| What this task involves |
Nothing is to be left out; print all the entries exactly.

▬▬▬▬▬▬▬▬▬▬

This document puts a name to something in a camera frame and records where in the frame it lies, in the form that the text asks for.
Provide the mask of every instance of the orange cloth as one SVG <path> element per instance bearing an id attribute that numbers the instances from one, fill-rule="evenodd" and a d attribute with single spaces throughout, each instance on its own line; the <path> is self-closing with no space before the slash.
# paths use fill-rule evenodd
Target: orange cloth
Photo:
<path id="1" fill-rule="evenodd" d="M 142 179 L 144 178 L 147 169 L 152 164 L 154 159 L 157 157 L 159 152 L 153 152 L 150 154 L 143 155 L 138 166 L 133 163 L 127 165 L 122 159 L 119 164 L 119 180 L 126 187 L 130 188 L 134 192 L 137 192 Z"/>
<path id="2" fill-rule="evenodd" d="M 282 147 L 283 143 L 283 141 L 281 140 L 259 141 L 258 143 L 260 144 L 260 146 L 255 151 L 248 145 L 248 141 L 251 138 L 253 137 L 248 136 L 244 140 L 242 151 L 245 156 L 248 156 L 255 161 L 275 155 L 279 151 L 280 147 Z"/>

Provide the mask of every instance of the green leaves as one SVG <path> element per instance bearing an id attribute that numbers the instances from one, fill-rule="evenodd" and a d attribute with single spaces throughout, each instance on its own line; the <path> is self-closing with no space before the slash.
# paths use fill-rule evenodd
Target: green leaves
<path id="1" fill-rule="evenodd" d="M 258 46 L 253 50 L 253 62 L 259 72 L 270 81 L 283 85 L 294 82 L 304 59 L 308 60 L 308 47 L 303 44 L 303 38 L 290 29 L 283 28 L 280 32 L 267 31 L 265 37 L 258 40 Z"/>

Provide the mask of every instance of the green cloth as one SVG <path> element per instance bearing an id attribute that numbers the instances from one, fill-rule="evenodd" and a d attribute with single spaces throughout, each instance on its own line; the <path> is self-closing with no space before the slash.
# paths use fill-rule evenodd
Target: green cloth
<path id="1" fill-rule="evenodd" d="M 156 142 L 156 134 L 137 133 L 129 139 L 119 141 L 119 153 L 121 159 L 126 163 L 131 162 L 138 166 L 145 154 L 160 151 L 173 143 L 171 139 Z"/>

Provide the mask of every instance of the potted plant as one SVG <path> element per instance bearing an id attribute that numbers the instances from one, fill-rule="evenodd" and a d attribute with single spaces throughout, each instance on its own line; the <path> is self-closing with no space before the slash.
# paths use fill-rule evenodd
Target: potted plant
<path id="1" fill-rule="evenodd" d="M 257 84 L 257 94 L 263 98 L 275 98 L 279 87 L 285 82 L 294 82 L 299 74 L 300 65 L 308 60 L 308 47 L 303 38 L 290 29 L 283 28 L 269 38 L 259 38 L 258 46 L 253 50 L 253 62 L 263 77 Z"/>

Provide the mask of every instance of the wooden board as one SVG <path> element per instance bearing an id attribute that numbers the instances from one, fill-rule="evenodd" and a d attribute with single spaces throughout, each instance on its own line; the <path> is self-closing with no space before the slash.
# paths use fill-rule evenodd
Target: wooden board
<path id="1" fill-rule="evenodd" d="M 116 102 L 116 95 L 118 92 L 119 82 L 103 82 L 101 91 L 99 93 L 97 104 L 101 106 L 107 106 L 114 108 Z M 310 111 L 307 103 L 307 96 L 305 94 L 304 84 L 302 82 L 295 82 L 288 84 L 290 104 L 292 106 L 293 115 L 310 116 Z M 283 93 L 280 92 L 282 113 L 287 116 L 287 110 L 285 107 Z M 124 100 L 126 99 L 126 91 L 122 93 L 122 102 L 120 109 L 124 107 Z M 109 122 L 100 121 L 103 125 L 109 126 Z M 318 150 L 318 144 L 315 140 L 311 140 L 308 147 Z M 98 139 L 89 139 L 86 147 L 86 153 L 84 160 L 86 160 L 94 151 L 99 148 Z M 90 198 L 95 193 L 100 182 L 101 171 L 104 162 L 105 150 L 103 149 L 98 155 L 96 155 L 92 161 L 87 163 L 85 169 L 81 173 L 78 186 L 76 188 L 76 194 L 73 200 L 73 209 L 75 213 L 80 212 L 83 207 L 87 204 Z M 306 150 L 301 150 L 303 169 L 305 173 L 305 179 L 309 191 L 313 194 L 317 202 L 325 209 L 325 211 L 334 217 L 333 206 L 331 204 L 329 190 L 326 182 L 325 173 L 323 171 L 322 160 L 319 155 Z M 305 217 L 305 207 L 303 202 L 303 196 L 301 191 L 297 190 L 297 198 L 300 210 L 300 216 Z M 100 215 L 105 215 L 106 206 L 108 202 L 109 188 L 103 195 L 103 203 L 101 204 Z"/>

▬▬▬▬▬▬▬▬▬▬

| Written reply |
This document puts a name to something in a camera frame and records where in the frame it lies, in the form that the text asks for.
Provide the mask of every instance of the orange cloth as one SVG <path> element per instance bearing an id attribute that numbers the instances from one, fill-rule="evenodd" and a d attribute with single spaces throughout, each instance on its own line; the <path> is self-closing with no space before the slash.
# paths use fill-rule evenodd
Target: orange cloth
Photo:
<path id="1" fill-rule="evenodd" d="M 142 179 L 144 178 L 147 169 L 152 164 L 154 159 L 157 157 L 159 152 L 153 152 L 150 154 L 143 155 L 138 166 L 133 163 L 127 165 L 122 159 L 119 164 L 119 180 L 126 187 L 130 188 L 134 192 L 137 192 Z"/>
<path id="2" fill-rule="evenodd" d="M 282 147 L 283 143 L 283 141 L 281 140 L 259 141 L 258 143 L 260 144 L 260 146 L 255 151 L 248 145 L 248 141 L 251 138 L 253 137 L 248 136 L 244 140 L 242 151 L 245 156 L 248 156 L 255 161 L 275 155 L 279 151 L 280 147 Z"/>

Provide the mask of every instance of the green leaves as one SVG <path> element per instance bearing an id attribute that numbers the instances from one, fill-rule="evenodd" and a d attribute with single spaces throughout, each instance on its own line; the <path> is self-closing with no space before the slash.
# paths use fill-rule evenodd
Target: green leaves
<path id="1" fill-rule="evenodd" d="M 258 46 L 253 50 L 253 62 L 259 72 L 270 81 L 283 85 L 294 82 L 304 59 L 308 60 L 308 47 L 303 44 L 303 38 L 290 29 L 283 28 L 280 32 L 267 31 L 265 37 L 258 40 Z"/>

Provide the mask of every instance of the green cloth as one SVG <path> element per instance bearing an id attribute that numbers the instances from one, fill-rule="evenodd" and a d attribute with single spaces throughout, each instance on its own line; the <path> is self-closing with no space before the slash.
# paths use fill-rule evenodd
Target: green cloth
<path id="1" fill-rule="evenodd" d="M 156 142 L 156 134 L 137 133 L 129 139 L 119 141 L 119 153 L 121 159 L 126 163 L 131 162 L 138 166 L 145 154 L 160 151 L 173 143 L 171 139 Z"/>

Provide the mask of every instance of the potted plant as one SVG <path> element per instance bearing an id attribute that numbers the instances from one, fill-rule="evenodd" and a d attribute with single spaces throughout, each instance on its own line; the <path> is self-closing with no space before the slash.
# paths use fill-rule evenodd
Target: potted plant
<path id="1" fill-rule="evenodd" d="M 257 84 L 257 94 L 263 98 L 275 98 L 279 87 L 285 82 L 294 82 L 299 74 L 300 65 L 308 60 L 308 47 L 303 38 L 290 29 L 283 28 L 269 38 L 259 38 L 258 46 L 253 50 L 253 62 L 263 77 Z"/>

Provide the mask of every instance of the wooden board as one SVG <path> element per instance bearing an id attribute that numbers the instances from one, fill-rule="evenodd" and a d attribute with single spaces throughout, each instance on its own line; the <path> is self-closing with no space before the slash.
# paths use fill-rule evenodd
Target: wooden board
<path id="1" fill-rule="evenodd" d="M 116 102 L 116 95 L 118 92 L 119 82 L 103 82 L 101 91 L 99 93 L 97 104 L 101 106 L 107 106 L 114 108 Z M 310 111 L 307 103 L 307 96 L 305 94 L 304 84 L 302 82 L 295 82 L 288 84 L 290 104 L 292 106 L 293 115 L 310 116 Z M 283 93 L 280 92 L 282 113 L 287 116 L 287 110 L 285 107 Z M 124 100 L 126 99 L 126 91 L 122 93 L 122 102 L 120 109 L 124 107 Z M 109 122 L 100 121 L 103 125 L 109 126 Z M 318 150 L 318 144 L 315 140 L 311 140 L 308 147 Z M 98 139 L 89 139 L 86 147 L 86 153 L 84 160 L 86 160 L 94 151 L 99 148 Z M 90 198 L 95 193 L 100 182 L 101 171 L 104 162 L 105 150 L 103 149 L 98 155 L 96 155 L 92 161 L 87 163 L 85 169 L 81 173 L 78 186 L 76 188 L 76 194 L 73 200 L 73 209 L 75 213 L 80 212 L 83 207 L 87 204 Z M 306 150 L 301 150 L 303 169 L 305 173 L 305 179 L 309 191 L 313 194 L 317 202 L 325 209 L 325 211 L 334 217 L 333 206 L 331 204 L 329 190 L 326 182 L 325 173 L 323 171 L 322 160 L 319 155 Z M 305 217 L 305 207 L 303 202 L 303 196 L 301 191 L 297 190 L 297 198 L 300 210 L 300 216 Z M 100 215 L 105 215 L 106 206 L 108 202 L 109 188 L 103 195 L 103 203 L 101 204 Z"/>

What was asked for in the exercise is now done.